Restate the data below word for word, keeping each line intact.

[Data for processing Boundary: Start]

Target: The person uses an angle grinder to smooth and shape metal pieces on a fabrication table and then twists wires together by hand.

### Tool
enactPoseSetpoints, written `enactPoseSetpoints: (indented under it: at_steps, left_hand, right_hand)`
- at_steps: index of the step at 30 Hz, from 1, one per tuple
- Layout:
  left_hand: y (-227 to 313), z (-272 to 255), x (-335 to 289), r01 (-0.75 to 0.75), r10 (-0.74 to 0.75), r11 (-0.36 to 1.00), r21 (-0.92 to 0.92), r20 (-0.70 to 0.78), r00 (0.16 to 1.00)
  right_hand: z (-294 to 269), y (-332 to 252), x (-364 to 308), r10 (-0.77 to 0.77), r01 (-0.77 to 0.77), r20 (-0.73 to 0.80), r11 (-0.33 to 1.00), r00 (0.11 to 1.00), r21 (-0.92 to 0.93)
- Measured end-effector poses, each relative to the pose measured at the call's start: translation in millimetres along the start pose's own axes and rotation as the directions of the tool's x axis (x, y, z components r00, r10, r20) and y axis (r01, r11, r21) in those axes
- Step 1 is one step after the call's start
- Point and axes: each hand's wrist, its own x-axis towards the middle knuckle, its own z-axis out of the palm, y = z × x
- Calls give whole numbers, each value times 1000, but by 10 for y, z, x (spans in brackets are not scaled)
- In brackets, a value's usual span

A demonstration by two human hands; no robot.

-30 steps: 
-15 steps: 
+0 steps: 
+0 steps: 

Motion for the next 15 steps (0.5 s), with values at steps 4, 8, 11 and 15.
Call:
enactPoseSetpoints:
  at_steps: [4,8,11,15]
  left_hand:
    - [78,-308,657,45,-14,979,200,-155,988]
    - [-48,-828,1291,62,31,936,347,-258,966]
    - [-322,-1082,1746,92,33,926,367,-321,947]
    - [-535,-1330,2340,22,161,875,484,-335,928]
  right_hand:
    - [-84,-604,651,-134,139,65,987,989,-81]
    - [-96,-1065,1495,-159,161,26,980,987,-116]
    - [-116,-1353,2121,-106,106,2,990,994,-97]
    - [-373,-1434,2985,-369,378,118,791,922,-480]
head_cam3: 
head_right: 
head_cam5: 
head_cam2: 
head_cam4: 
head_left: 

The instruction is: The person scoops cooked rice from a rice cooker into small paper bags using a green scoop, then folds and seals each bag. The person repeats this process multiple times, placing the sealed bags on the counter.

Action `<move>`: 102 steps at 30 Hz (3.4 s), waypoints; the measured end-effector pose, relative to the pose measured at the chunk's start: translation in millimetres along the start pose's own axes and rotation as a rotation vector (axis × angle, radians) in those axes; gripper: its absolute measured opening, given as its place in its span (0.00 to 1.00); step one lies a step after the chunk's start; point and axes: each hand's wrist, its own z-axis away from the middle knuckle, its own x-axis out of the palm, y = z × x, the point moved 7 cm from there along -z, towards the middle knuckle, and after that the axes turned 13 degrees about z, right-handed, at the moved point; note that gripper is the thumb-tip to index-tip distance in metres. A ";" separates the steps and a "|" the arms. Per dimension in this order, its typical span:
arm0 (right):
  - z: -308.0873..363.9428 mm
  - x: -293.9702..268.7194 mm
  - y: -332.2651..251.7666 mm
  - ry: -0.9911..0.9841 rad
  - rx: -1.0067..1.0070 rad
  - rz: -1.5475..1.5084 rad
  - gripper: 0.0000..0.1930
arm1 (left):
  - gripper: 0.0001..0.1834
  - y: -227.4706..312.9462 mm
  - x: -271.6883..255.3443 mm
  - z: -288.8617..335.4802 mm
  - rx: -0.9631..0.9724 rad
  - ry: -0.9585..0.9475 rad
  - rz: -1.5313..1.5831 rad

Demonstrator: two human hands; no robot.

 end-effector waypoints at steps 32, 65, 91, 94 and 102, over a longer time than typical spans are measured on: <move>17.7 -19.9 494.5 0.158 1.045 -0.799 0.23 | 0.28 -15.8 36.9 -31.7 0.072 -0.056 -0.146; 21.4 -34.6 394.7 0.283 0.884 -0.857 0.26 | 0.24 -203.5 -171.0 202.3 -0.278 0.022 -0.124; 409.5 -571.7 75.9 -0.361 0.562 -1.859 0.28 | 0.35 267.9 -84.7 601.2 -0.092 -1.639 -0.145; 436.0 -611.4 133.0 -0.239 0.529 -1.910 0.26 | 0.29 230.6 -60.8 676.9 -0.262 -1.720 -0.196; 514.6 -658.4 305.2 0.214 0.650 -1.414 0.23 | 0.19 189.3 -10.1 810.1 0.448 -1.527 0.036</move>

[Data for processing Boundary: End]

**Answer to the exercise**
Target: The person uses an angle grinder to smooth and shape metal pieces on a fabrication table and then twists wires together by hand.

### Tool
enactPoseSetpoints, written `enactPoseSetpoints: (indented under it: at_steps, left_hand, right_hand)`
- at_steps: index of the step at 30 Hz, from 1, one per tuple
- Layout:
  left_hand: y (-227 to 313), z (-272 to 255), x (-335 to 289), r01 (-0.75 to 0.75), r10 (-0.74 to 0.75), r11 (-0.36 to 1.00), r21 (-0.92 to 0.92), r20 (-0.70 to 0.78), r00 (0.16 to 1.00)
  right_hand: z (-294 to 269), y (-332 to 252), x (-364 to 308), r10 (-0.77 to 0.77), r01 (-0.77 to 0.77), r20 (-0.73 to 0.80), r11 (-0.33 to 1.00), r00 (0.11 to 1.00), r21 (-0.92 to 0.93)
- Measured end-effector poses, each relative to the pose measured at the call's start: translation in millimetres along the start pose's own axes and rotation as the directions of the tool's x axis (x, y, z components r00, r10, r20) and y axis (r01, r11, r21) in those axes
- Step 1 is one step after the call's start
- Point and axes: each hand's wrist, its own x-axis towards the middle knuckle, its own z-axis out of the palm, y = z × x
- Calls give whole numbers, each value times 1000, but by 10 for y, z, x (spans in brackets are not scaled)
- In brackets, a value's usual span

A demonstration by two human hands; no robot.

-30 steps: 
-15 steps: 
+0 steps: 
+0 steps: 

Motion for the next 15 steps (0.5 s), with values at steps 4, 8, 11 and 15.
Call:
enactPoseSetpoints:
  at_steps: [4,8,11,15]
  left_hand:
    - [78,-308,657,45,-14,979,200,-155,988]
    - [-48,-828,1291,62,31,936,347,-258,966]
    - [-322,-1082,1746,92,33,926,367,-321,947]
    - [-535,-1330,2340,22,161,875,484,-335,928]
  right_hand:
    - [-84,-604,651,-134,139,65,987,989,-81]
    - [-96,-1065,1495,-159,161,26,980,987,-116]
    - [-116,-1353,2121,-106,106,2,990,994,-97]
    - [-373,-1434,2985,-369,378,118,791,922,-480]
head_cam3: 
head_right: 
head_cam5: 
head_cam2: 
head_cam4: 
head_left: 

The instruction is: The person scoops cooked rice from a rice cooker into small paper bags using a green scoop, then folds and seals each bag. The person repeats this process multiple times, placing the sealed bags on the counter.

Action `<move>`: 102 steps at 30 Hz (3.4 s), waypoints; the measured end-effector pose, relative to the pose measured at the chunk's start: translation in millimetres along the start pose's own axes and rotation as a rotation vector (axis × angle, radians) in those axes; gripper: its absolute measured opening, given as its place in its span (0.00 to 1.00); step one lies a step after the chunk's start; point and axes: each hand's wrist, its own z-axis away from the middle knuckle, its own x-axis out of the palm, y = z × x, the point moved 7 cm from there along -z, towards the middle knuckle, and after that the axes turned 13 degrees about z, right-handed, at the moved point; note that gripper is the thumb-tip to index-tip distance in metres. A ";" separates the steps and a "|" the arms. Per dimension in this order, its typical span:
arm0 (right):
  - z: -308.0873..363.9428 mm
  - x: -293.9702..268.7194 mm
  - y: -332.2651..251.7666 mm
  - ry: -0.9911..0.9841 rad
  - rx: -1.0067..1.0070 rad
  - rz: -1.5475..1.5084 rad
  - gripper: 0.0000..0.1930
arm1 (left):
  - gripper: 0.0001..0.1834
  - y: -227.4706..312.9462 mm
  - x: -271.6883..255.3443 mm
  - z: -288.8617..335.4802 mm
  - rx: -0.9631..0.9724 rad
  - ry: -0.9585..0.9475 rad
  - rz: -1.5313..1.5831 rad

Demonstrator: two human hands; no robot.

 end-effector waypoints at steps 32, 65, 91, 94 and 102, over a longer time than typical spans are measured on: <move>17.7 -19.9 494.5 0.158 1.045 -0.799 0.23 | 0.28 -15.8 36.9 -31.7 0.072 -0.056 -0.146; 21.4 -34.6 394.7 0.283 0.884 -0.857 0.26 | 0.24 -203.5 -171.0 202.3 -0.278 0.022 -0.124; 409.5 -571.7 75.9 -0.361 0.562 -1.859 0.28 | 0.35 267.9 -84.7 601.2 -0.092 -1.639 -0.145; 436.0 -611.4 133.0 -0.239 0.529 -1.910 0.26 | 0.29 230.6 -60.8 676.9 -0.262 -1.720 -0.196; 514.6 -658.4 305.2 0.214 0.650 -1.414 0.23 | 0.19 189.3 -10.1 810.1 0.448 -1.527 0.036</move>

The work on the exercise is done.